§ **INSTRUCTIONS FOR THE TASK**
Would you please transcribe the listing exactly, with no images?

── RECORDED INFORMATION ──

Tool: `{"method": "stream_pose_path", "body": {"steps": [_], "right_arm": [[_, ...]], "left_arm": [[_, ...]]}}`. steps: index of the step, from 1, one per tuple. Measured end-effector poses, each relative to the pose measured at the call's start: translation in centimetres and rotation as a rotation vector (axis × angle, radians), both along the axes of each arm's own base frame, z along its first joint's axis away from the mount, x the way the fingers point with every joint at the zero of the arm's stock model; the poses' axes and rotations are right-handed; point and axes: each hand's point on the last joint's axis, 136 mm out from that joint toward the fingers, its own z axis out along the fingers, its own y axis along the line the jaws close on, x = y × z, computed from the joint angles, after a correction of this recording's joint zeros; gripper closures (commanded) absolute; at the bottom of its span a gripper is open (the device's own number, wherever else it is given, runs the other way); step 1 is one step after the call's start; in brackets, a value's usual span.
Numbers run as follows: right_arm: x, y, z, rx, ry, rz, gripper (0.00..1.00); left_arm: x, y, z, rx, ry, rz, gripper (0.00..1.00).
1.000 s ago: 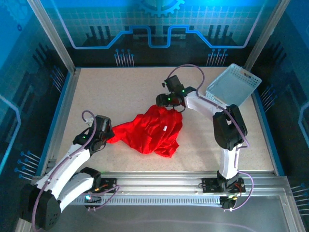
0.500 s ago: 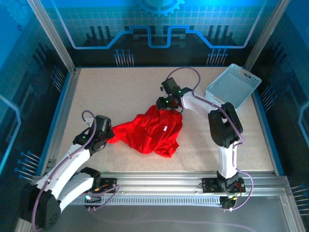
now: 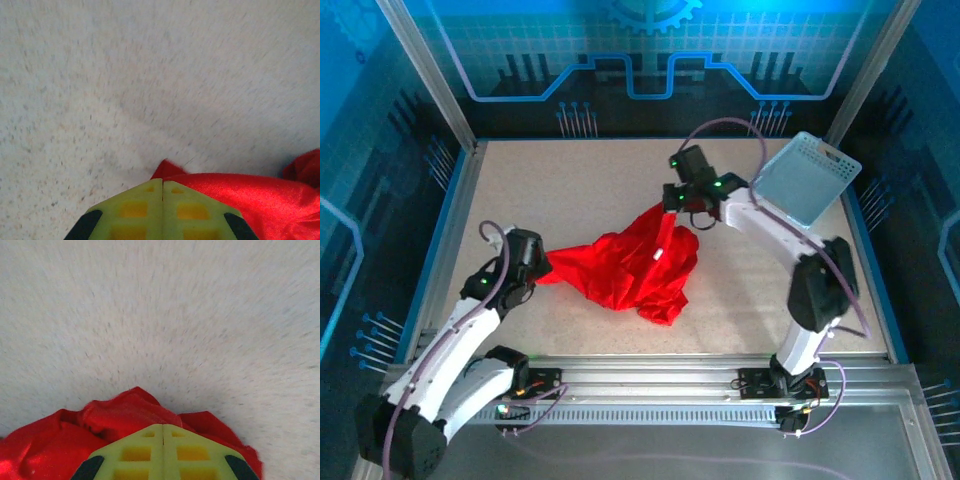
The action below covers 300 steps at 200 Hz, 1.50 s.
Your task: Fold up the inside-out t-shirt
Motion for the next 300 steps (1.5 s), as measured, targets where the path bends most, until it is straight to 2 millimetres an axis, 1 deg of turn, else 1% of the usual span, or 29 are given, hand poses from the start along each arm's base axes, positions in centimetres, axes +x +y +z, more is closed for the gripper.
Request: {"method": "stream_pose_path", "body": {"steps": [17,27,35,39,58,84,100,112,132,148,168,181,192,204,217,220,225,232,236,239,250,254,257,261,265,269,280,289,300], "right_arm": [[-0.7,-3.0,5.7,0.022,-0.115,-0.064,1.0],[-1.2,-5.1,9.3,0.031,-0.19,-0.109,1.0],[-1.7,-6.4,11.8,0.04,-0.243,-0.138,1.0],[-2.1,-7.1,13.4,0.049,-0.277,-0.153,1.0],[-4.2,-9.0,19.2,0.091,-0.4,-0.182,1.0],[-7.7,-11.0,26.0,0.16,-0.549,-0.199,1.0],[-10.2,-12.2,29.4,0.202,-0.624,-0.204,1.0],[-12.2,-13.2,31.9,0.237,-0.683,-0.204,1.0],[-15.7,-14.5,35.9,0.303,-0.779,-0.188,1.0],[-18.5,-15.4,38.9,0.355,-0.857,-0.169,1.0],[-21.3,-16.5,41.5,0.401,-0.935,-0.152,1.0],[-22.2,-16.7,42.5,0.411,-0.964,-0.143,1.0],[-21.8,-16.5,42.4,0.4,-0.964,-0.139,1.0],[-20.1,-15.8,41.8,0.37,-0.94,-0.138,1.0],[-16.8,-14.5,40.4,0.313,-0.891,-0.14,1.0],[-15.8,-14.0,39.8,0.296,-0.875,-0.139,1.0],[-14.3,-13.4,39.0,0.275,-0.852,-0.139,1.0],[-11.9,-12.3,37.4,0.237,-0.811,-0.136,1.0],[-10.1,-11.4,36.0,0.21,-0.778,-0.131,1.0],[-9.4,-11.1,35.3,0.198,-0.762,-0.131,1.0],[-5.4,-9.4,31.4,0.134,-0.674,-0.123,1.0],[-3.6,-8.7,29.3,0.105,-0.629,-0.118,1.0],[-2.9,-8.4,28.4,0.092,-0.609,-0.116,1.0],[-1.3,-7.8,26.3,0.068,-0.563,-0.113,1.0],[-0.3,-7.5,24.9,0.051,-0.535,-0.112,1.0],[1.1,-7.0,22.8,0.029,-0.494,-0.107,1.0],[3.6,-6.3,18.2,-0.018,-0.402,-0.104,1.0],[5.3,-5.9,14.7,-0.05,-0.335,-0.103,1.0],[6.9,-5.6,11.5,-0.078,-0.278,-0.104,1.0]], "left_arm": [[0.8,0.5,4.0,0.008,-0.097,0.016,1.0],[1.1,0.9,6.9,0.011,-0.168,0.025,1.0],[1.3,1.1,9.3,0.013,-0.226,0.029,1.0],[1.3,1.2,10.5,0.013,-0.253,0.031,1.0],[1.2,1.5,16.1,0.008,-0.387,0.036,1.0],[0.3,1.7,23.9,-0.019,-0.582,0.032,1.0],[-0.7,1.7,27.9,-0.04,-0.68,0.016,1.0],[-1.7,1.6,30.5,-0.061,-0.745,0.001,1.0],[-3.9,1.2,34.7,-0.109,-0.86,-0.043,1.0],[-5.9,0.8,37.6,-0.148,-0.948,-0.089,1.0],[-7.5,0.2,40.2,-0.197,-1.028,-0.141,1.0],[-7.6,-0.1,40.6,-0.21,-1.038,-0.157,1.0],[-6.9,-0.4,40.3,-0.211,-1.019,-0.162,1.0],[-5.0,-0.8,39.4,-0.204,-0.971,-0.162,1.0],[-2.0,-1.4,37.4,-0.188,-0.891,-0.155,1.0],[-0.8,-1.6,36.5,-0.182,-0.858,-0.151,1.0],[0.4,-1.8,35.4,-0.174,-0.821,-0.146,1.0],[2.6,-2.1,33.1,-0.157,-0.75,-0.135,1.0],[3.9,-2.3,31.5,-0.144,-0.703,-0.125,1.0],[4.7,-2.3,30.4,-0.136,-0.673,-0.119,1.0],[7.3,-2.5,25.9,-0.102,-0.551,-0.096,1.0],[8.1,-2.5,24.2,-0.089,-0.508,-0.089,1.0],[8.7,-2.5,22.6,-0.077,-0.469,-0.081,1.0],[9.3,-2.4,20.9,-0.064,-0.422,-0.073,1.0],[9.7,-2.3,19.3,-0.052,-0.381,-0.067,1.0],[10.2,-2.2,17.5,-0.04,-0.335,-0.056,1.0],[11.1,-1.6,13.6,-0.018,-0.236,-0.027,1.0],[11.6,-1.0,11.3,-0.013,-0.177,0.0,1.0],[12.3,-0.1,9.1,-0.007,-0.123,0.032,1.0]]}}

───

§ **EXERCISE SOLUTION**
Tool: `{"method": "stream_pose_path", "body": {"steps": [_], "right_arm": [[_, ...]], "left_arm": [[_, ...]]}}`. steps: index of the step, from 1, one per tuple. Measured end-effector poses, each relative to the pose measured at the call's start: translation in centimetres and rotation as a rotation vector (axis × angle, radians), both along the axes of each arm's own base frame, z along its first joint's axis away from the mount, x the way the fingers point with every joint at the zero of the arm's stock model; the poses' axes and rotations are right-handed; point and axes: each hand's point on the last joint's axis, 136 mm out from that joint toward the fingers, its own z axis out along the fingers, its own y axis along the line the jaws close on, x = y × z, computed from the joint angles, after a correction of this recording's joint zeros; gripper closures (commanded) absolute; at the bottom of its span a gripper is open (the device's own number, wherever else it is given, runs the other way); step 1 is one step after the call's start; in brackets, a value's usual span.
Numbers run as follows: right_arm: x, y, z, rx, ry, rz, gripper (0.00..1.00); left_arm: x, y, z, rx, ry, rz, gripper (0.00..1.00).
1.000 s ago: 
0.500 s ago: 
now: 
The action below covers 300 steps at 200 Hz, 1.50 s.
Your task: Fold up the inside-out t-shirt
Motion for the next 300 steps (1.5 s), as measured, targets where the path bends most, until it is straight to 2 millimetres an axis, 1 deg of turn, else 1% of the usual span, or 29 are given, hand poses from the start along each arm's base axes, positions in centimetres, axes +x +y +z, more is closed for the gripper.
Request: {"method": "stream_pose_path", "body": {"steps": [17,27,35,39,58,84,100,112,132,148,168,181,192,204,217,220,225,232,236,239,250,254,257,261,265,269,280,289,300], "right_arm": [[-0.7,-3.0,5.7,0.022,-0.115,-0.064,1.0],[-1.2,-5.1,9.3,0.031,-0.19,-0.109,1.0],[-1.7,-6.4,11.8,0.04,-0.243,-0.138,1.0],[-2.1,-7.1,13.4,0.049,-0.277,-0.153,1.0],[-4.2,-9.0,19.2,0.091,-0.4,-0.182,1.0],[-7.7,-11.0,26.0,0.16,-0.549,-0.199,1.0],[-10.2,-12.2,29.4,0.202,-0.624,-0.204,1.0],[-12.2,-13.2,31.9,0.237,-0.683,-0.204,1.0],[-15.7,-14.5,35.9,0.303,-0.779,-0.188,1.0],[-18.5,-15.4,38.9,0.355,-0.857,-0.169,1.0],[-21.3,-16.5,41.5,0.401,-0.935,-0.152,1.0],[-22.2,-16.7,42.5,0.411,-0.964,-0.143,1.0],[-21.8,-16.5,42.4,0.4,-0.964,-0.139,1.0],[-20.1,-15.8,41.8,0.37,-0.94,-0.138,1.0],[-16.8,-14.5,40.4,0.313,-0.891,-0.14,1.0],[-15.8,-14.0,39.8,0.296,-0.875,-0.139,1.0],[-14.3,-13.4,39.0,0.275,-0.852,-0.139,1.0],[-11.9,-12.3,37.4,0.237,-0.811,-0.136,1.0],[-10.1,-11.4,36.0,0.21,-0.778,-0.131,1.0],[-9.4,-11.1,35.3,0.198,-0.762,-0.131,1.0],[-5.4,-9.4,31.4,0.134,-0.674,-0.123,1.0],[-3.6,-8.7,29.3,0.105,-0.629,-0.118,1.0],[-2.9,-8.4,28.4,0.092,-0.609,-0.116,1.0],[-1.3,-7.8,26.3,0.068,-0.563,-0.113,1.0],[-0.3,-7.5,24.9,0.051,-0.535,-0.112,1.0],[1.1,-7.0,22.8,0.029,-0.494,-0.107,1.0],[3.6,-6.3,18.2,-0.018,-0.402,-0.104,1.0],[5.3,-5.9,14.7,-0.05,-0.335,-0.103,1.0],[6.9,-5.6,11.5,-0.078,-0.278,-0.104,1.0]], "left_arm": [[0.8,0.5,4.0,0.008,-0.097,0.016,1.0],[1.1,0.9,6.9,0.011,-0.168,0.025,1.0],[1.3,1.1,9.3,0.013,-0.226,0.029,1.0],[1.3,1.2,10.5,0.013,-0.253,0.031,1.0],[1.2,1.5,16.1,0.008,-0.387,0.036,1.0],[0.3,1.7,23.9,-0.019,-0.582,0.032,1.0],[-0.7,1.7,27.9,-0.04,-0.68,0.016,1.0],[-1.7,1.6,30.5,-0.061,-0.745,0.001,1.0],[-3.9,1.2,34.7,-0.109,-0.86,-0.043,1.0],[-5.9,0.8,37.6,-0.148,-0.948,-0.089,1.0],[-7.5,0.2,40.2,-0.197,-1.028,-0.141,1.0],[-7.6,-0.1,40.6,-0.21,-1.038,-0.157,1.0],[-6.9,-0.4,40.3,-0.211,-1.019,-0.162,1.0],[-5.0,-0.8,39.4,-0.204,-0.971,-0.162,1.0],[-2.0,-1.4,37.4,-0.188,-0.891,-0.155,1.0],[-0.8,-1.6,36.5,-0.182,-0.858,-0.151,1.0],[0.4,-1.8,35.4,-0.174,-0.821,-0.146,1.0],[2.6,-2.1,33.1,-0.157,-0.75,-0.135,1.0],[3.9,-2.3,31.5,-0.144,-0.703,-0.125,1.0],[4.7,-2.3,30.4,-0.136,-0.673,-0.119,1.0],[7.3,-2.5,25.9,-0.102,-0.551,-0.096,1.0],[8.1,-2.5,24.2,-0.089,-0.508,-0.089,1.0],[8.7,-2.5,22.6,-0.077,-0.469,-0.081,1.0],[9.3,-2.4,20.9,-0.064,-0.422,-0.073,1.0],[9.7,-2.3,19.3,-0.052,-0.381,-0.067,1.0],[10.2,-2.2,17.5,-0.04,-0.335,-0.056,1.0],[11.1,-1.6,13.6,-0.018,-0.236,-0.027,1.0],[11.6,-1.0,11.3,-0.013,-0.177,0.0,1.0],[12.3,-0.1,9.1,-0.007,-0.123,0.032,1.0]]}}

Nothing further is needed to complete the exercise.